**What is expected**
What lines below include the word "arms"? Copy each one.

**Recorded data**

# # #

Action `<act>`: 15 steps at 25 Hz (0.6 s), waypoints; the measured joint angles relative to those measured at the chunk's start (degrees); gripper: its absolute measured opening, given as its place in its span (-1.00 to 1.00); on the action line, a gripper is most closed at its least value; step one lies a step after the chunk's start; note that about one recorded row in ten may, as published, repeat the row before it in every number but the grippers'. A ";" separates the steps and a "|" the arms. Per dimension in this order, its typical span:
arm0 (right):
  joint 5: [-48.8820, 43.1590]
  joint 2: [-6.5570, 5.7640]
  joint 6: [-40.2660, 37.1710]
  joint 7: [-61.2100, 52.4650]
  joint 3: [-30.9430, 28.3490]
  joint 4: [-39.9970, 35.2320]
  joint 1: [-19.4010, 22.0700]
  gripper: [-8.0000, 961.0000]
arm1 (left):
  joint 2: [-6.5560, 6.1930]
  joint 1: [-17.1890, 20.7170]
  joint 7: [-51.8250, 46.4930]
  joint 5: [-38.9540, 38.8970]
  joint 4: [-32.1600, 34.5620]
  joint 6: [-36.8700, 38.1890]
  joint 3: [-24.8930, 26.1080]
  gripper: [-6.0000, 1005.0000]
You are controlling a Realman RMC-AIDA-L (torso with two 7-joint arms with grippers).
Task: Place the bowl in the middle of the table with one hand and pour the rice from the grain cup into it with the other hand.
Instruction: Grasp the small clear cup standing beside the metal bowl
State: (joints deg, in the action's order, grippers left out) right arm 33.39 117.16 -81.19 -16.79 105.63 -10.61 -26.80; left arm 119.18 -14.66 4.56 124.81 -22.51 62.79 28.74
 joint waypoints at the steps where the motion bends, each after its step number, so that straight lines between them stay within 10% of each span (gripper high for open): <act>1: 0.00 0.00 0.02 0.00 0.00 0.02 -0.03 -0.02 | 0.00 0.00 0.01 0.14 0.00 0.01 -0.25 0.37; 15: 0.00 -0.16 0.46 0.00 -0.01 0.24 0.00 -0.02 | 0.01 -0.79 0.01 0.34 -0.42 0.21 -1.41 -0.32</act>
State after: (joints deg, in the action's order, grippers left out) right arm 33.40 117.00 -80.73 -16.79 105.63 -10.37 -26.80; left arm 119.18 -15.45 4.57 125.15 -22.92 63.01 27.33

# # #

**Result for this task**
Action `<act>`: 15 steps at 25 Hz (0.6 s), waypoints; the measured joint angles relative to those measured at the chunk's start (degrees); gripper: its absolute measured opening, given as its place in its span (-1.00 to 1.00); on the action line, a gripper is most closed at its least value; step one lies a step after the chunk's start; note that about one recorded row in ten may, as published, repeat the row before it in every number but the grippers'. A ";" separates the steps and a "|" the arms. Per dimension in this order, its typical span:
You are controlling a Realman RMC-AIDA-L (torso with two 7-joint arms with grippers).

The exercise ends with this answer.